1. Domestic, Commercial and Industrial consumers given a discount of five per cent to 25 per cent on monthly electricity bill for April until September 2020.
2. Domestic, Commercial and Industrial consumers given discount of 10 per cent to 25 per cent on their monthly water bill for April until September 2020.
3. Sarawakian from the low-income category, the B40 group will be provided a monthly cash pay-out of RM250 for 6-months.
4. Special monthly incentives for frontline personnel involved in COVID-19.
5. Discount of 50 per cent for rental of market and stalls covering a period of six months up to September 2020.
6. Waiver of permits and licenses fees for traders, hawkers, night market traders, Tamu and bazaar Ramadhan operations.
7. Discount of 25 per cent on annual assessment rate above RM400 threshold given to residential, commercial, industrial and special purpose holdings for the year 2020.
8. Deferment of loan repayment for Skim Pinjaman Industri Kecil dan Sederhana (SPIKS).
9. Additional RM20 million for SMEs to expand their business and to sustain their businesses.
10. Discount of 30 per cent for payments of land rents to all land uses for the year 2020.
11. Deferment of land premiums.
12. Sarawak Government have placed an order of two million pieces of face masks to be distributed free to Sarawakians through the State Disaster Management Committee.
13. Providing dedicated support to physicians and practices on the front lines of testing, diagnosing, and treating patients at risk of COVID-19.
14. Providing dedicated supports of food supplies to physicians and practitioners on the front lines of testing, diagnosing, and treating patients at risk of COVID-19.
15. Discount of 50 per cent for rental of HDC Houses rental scheme covering a period of six (6) months up to September 2020.

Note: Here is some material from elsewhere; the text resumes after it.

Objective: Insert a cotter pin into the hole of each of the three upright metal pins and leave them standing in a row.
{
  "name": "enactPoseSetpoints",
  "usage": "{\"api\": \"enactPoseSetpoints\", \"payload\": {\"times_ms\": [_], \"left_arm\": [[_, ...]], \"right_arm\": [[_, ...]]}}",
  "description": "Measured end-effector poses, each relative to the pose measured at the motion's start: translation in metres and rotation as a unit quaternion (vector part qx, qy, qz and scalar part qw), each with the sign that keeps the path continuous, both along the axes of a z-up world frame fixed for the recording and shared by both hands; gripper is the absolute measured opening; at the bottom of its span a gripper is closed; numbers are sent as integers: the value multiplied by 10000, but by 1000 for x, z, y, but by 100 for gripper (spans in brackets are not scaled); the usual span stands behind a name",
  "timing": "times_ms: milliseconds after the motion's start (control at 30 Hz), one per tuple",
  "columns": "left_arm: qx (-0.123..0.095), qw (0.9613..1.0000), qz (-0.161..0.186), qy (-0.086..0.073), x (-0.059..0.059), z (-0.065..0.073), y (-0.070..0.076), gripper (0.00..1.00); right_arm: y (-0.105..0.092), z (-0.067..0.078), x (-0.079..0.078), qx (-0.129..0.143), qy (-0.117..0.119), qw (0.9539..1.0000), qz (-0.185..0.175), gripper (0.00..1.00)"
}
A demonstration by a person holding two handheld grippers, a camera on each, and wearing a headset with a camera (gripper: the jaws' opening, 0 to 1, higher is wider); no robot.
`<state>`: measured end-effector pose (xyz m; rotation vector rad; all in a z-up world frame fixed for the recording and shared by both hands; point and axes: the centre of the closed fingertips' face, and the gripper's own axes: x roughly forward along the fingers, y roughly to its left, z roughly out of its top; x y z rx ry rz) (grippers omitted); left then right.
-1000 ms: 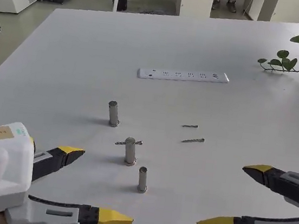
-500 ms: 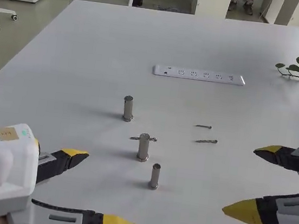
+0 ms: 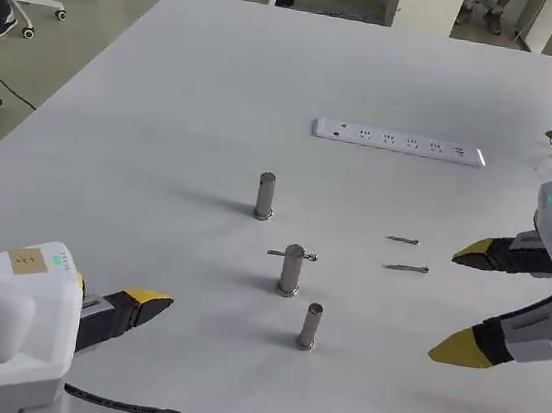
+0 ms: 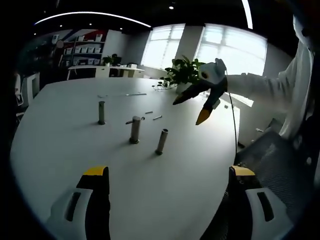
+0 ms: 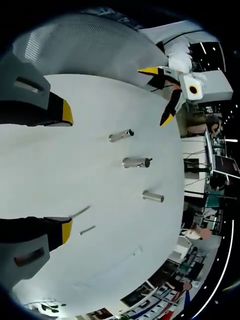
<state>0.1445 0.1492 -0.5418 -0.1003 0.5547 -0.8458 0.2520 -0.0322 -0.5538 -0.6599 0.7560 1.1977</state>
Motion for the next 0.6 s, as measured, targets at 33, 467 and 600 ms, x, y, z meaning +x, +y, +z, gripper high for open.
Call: {"api": "enactPoseSetpoints", "payload": {"times_ms": [33,467,600], "left_arm": [[-31,10000,22,20,0,1,1,99],[-19,10000,74,58,-4,5,5,99],[-24,10000,40,81,-6,3,5,99]], "right_arm": [[1,-2,1,-42,33,10000,64,70],[1,-26,49,-689,174,9964,458,56],[0,-30,63,-870,171,9945,556,55]]}}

On 30 March, Sarawak Chief Minister Datuk Patinggi Abang Johari Tun Openg has announced an additional RM16.4 million to the RM1.15 billion Sarawakku Sayang special aid package in food assistance for the poor in rural and urban areas to mitigate the impact of the COVID-19 pandemic in the state. The aid was for those who were homeless and who had lost their jobs to reduce their burden.

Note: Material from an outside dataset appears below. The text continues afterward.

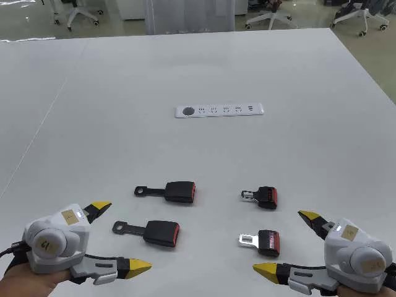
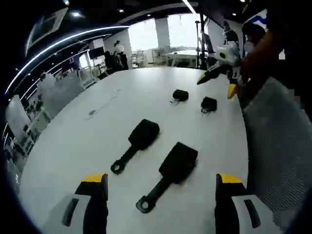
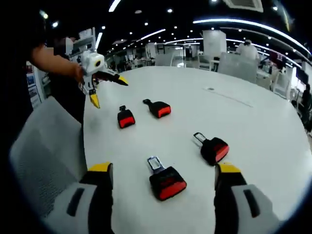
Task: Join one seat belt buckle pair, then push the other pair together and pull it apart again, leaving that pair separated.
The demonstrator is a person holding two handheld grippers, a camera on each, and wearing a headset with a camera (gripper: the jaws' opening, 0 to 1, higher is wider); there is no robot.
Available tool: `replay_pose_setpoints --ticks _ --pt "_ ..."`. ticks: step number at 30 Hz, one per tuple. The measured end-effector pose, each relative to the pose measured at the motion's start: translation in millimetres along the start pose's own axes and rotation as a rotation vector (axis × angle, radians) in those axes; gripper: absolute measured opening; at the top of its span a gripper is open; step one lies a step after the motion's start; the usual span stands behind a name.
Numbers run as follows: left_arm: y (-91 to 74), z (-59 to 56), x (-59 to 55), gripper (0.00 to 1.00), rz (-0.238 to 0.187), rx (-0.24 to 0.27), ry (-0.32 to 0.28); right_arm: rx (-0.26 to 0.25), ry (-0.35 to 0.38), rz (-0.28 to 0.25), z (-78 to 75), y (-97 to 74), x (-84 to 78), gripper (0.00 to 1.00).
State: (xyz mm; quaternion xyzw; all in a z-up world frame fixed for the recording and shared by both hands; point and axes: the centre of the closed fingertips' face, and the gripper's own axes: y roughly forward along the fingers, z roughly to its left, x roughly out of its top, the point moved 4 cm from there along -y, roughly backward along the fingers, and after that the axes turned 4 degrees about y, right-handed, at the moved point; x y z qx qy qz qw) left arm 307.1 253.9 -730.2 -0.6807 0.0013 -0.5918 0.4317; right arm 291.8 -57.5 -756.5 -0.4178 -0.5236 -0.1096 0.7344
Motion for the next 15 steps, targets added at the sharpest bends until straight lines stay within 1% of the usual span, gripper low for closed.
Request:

On 10 April, Sarawak Chief Minister Datuk Patinggi Abang Johari Tun Openg announced additional RM1.1 billion Sarawakku Sayang Assistance Package 2.0 to assist SMEs including 4 measures:

1. Interest-free soft loan for SMEs.
2. Special grant of RM1,500 to hawkers and petty traders through Sarawak Pay.
3. Abolishment of 2% interest rates to 0% for 3.5 years under micro credit scheme.
4. Waiver for rentals to SMEs in retail sector operating on premises owned by state GLCs

On 8 May, Sarawak Chief Minister Datuk Patinggi Abang Johari Tun Openg announced third economic stimulus package, Sarawakku Sayang Assistance Package 3.0, worth RM300 million to reduce the people's burden following the COVID-19 pandemic, particularly those who had missed out on the two earlier packages. The new package are consisted of seven measures:

1. One-off cash payment of RM500 to 377,806 single Sarawakians aged 21 and above earning less than RM2,000 a month.
2. One-off cash payment of RM500 to each registered "penambang" (river taxi) owner.
3. One-off cash payment of RM600 to 959 licensed van operators, 1,976 taxi drivers and 739 school buses and van operators.
4. Special grant of RM1,500 to 145 tourist guides and 113 park guides.
5. One-off grant of RM1,500 to an estimated 500 members of the media for their contribution in covering the COVID-19 outbreak.

== Vaccination ==
The COVID-19 vaccination programme in Sarawak is currently being implemented by the state government with the help from the federal government as an approach in curbing the spread of virus. The program is currently being implemented in phases from 26 February 2021 and Sarawak's Chief Minister Abang Johari Openg became the first individual in Sarawak to receive the COVID-19 vaccine.

| Vaccinated first dose | Vaccinated second dose | As of |
|---|---|---|
| 194,936 | 111,176 | 1 June 2021 |

==Aftermath==
A total of 3,641 companies in Sarawak went out of business from 2020 to 2022.